• [WHAT NEEDS TO BE DONE] Each line of the listing should be reproduced exactly.

• [RECORDED INFORMATION]
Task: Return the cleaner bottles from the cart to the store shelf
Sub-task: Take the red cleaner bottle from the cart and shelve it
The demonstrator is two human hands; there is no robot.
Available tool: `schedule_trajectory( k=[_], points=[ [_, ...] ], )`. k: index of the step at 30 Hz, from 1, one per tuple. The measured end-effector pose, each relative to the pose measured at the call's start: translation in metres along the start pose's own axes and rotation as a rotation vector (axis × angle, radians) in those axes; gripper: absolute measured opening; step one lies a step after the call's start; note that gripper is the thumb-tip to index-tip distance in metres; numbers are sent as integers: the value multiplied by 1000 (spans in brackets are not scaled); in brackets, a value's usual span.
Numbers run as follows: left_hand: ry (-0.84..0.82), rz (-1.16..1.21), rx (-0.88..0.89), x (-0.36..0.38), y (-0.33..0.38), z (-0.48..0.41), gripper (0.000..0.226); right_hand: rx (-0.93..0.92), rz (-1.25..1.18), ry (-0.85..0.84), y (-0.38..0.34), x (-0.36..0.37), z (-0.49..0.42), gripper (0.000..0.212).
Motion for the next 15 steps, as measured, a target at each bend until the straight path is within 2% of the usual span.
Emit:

• [WRITTEN ANSWER]
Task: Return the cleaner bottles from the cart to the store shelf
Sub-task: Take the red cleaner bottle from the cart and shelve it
The demonstrator is two human hands; there is no robot.
Available tool: `schedule_trajectory( k=[_], points=[ [_, ...] ], )`. k: index of the step at 30 Hz, from 1, one per tuple. The measured end-effector pose, each relative to the pose measured at the call's start: translation in metres along the start pose's own axes and rotation as a rotation vector (axis × angle, radians) in those axes; gripper: absolute measured opening; step one lies a step after the call's start; note that gripper is the thumb-tip to index-tip distance in metres; numbers are sent as integers: the value multiplied by 1000 (spans in brackets are not scaled); in brackets, a value's usual span.
Numbers run as follows: left_hand: ry (-0.84..0.82), rz (-1.16..1.21), rx (-0.88..0.89), x (-0.36..0.38), y (-0.33..0.38), z (-0.48..0.41), gripper (0.000..0.226); right_hand: rx (-0.93..0.92), rz (-1.25..1.18), ry (-0.85..0.84), y (-0.38..0.34), x (-0.36..0.37), z (-0.49..0.42), gripper (0.000..0.212).
Motion for the next 15 steps, as measured, a target at each bend until the straight path is within 2% of the usual span.
Emit:

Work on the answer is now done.